Whatever it is, it’s missing and you’re not sure how to fix it.

Hiring an agency or directing your developer’s time to fix it are investment-heavy solutions that’ll eat up more of your budget and time.

Fortunately, there are tons of awesome website plugins that can quickly and easily improve the functionality of any site. Here, we’re going to explore 14 of them.

But first — what is a website plugin?

What Are Website Plugins and Why Are They Important?

Website plugins are individual services that improve a specific functionality of your site.

You might use a website plugin to quickly change visual elements, add extra information or content, offer smoother integration between your site and a favored tool, or even add a completely new feature and function to your web property.

The beauty of website plugins is in their simplicity.
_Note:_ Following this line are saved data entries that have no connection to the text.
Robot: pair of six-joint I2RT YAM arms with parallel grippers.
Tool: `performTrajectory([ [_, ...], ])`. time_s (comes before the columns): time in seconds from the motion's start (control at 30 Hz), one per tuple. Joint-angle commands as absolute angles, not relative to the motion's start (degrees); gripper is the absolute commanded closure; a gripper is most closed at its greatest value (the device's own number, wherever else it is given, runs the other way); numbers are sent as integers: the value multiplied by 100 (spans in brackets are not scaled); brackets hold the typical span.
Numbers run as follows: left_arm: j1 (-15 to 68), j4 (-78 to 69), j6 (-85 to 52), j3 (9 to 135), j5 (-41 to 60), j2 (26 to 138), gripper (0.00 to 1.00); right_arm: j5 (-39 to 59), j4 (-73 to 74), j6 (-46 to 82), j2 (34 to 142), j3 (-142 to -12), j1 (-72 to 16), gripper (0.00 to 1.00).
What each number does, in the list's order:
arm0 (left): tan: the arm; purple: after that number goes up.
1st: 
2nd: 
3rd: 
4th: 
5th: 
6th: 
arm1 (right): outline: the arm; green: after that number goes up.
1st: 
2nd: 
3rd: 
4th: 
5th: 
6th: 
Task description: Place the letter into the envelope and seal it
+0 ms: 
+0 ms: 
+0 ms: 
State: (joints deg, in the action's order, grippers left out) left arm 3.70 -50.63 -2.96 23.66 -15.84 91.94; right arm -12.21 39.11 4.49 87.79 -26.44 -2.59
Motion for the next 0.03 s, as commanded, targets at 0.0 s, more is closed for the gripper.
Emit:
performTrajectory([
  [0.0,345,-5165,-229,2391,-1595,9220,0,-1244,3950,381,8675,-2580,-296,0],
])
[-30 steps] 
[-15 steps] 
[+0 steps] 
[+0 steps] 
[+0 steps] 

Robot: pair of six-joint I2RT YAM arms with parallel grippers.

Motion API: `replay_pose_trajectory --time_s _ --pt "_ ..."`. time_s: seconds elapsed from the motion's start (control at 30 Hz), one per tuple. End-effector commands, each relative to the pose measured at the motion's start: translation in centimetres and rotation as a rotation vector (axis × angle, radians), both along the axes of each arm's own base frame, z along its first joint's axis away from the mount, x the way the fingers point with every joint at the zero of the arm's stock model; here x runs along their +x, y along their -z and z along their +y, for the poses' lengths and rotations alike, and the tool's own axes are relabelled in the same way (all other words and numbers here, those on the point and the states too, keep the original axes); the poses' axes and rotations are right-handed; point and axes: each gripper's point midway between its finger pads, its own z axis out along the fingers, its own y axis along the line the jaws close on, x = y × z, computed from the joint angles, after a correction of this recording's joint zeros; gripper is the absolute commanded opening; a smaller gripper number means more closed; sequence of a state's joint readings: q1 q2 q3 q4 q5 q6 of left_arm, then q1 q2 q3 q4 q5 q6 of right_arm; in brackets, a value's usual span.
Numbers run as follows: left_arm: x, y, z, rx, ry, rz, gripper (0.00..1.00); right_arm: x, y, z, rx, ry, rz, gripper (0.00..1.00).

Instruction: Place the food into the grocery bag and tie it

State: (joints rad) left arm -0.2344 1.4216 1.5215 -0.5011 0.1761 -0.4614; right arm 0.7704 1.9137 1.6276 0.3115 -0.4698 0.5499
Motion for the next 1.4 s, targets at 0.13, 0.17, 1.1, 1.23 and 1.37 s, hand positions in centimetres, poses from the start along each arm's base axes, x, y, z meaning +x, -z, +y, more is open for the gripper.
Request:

The name’s pretty apt, since all you do is download and install, or “plugin.” Simply set one up, and your site can run smoother and offer features your users want.

How to Assess if a Plugin is the Right Solution for You

I’m going to run through a couple of fantastic plugins for different goals below, but first, let’s dive into some general rules on how to find the best plugin for your site.

1. Understand your website platform.

If you’re running your website on Shopify, then a WordPress plugin isn’t going to be of much use.

This typically won’t be a huge issue for you, since a lot of the almost-done-for-you platforms (like WordPress and Shopify) come with simple built-in plugin libraries.

However, whatever your situation, it’s critical you ensure you know what your site’s running on to save you time looking into a solution that’s incompatible.

2. Know your goal.

What are you trying to achieve?

You need to know this upfront so you can look for the plugin with the right functionality.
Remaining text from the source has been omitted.